4) la formazione dei documenti di programmazione pluriennale da integrare con il DEF – documento di economia e finanza e del Bilancio sociale della Regione Puglia che di fatto rappresenteranno il nuovo Piano di sviluppo regionale.  Domani alle 11 sarà presentato il primo step, il Documento di proposta del nuovo Piano di rifiuti e le connesse attività di consultazione previste nelle prossime settimane.

Per  il processo partecipativo del Piano dei Rifiuti saranno infatti attivati tre citizen meetings di consultazione con tavoli alla quale parteciperanno: istituzioni e enti pubblici, associazioni ambientaliste, dei consumatori e del volontariato, operatori economici, imprese, parti sociali e ordini professionali.

Al termine della consultazione , la Giunta Regionale approverà il piano regionale con proprio provvedimento. Il termine è previsto entro luglio 2018.

La verifica di metà mandato sarà avviata dal Gabinetto del Presidente, che si avvarrà dell’Ufficio partecipazione, tra settembre e ottobre 2018 e concluso tra novembre e dicembre 2018.

Il dibattito pubblico sul Piano per Taranto sarà indetto con metodologie idonee a favorire il confronto con gli stakeholders, i territori e i cittadini. L’avvio è previsto tra ottobre e dicembre 2018, la conclusione tra aprile e giugno 2019.
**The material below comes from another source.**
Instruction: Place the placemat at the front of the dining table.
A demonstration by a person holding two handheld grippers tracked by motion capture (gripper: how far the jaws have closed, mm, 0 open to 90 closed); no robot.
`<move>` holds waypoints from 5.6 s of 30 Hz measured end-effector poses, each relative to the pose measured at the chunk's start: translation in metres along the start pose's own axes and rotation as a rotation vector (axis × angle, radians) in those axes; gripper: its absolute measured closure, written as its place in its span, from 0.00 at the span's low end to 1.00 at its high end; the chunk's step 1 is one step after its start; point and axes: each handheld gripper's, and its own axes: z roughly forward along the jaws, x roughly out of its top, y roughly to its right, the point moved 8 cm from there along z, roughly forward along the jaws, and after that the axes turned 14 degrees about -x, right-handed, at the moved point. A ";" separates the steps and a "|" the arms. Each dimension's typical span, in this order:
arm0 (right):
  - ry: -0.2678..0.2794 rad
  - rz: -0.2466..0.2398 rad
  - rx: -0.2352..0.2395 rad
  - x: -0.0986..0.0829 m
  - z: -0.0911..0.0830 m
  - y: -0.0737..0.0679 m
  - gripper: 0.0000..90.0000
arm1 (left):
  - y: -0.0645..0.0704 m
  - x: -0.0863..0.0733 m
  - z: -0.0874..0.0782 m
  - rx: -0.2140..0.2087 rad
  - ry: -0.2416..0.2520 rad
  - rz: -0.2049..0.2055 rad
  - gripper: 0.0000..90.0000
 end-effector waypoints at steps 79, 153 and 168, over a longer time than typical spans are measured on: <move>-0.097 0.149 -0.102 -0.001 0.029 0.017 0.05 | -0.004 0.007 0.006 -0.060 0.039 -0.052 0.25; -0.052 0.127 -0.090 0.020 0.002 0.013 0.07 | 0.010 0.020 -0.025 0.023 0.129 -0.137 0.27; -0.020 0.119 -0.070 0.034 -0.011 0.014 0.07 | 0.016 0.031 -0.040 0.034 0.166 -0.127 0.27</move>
Il processo partecipativo sulla programmazione pluriennale integrata che rappresenterà l’indirizzo strategico del DEFR (documento economico finanziario della Regione) e il Bilancio sociale sarà indetto dalla Segreteria generale della Presidenza con la struttura di staff Controllo di Gestione tra ottobre e dicembre 2018 per concludersi tra aprile e giugno 2019.

Il presidente Emiliano ha commentato a margine dei lavori di Giunta che “Abbiamo approvato il Programma dei processi partecipativi che il Governo regionale avvierà quest’anno, dando piena attuazione alla legge regionale sulla partecipazione.

Il nuovo Piano regionale dei rifiuti, la verifica di metà mandato sull’attuazione del Programma di Governo, il Piano per Taranto e il nuovo documento di Programmazione pluriennale che rappresenterà il piano di sviluppo regionale dei prossimi anni. Tutte queste cose importanti le faremo con un approccio scientifico e con  tempi e modalità certe. Ma soprattutto le faremo insieme ai territori ed ai cittadini».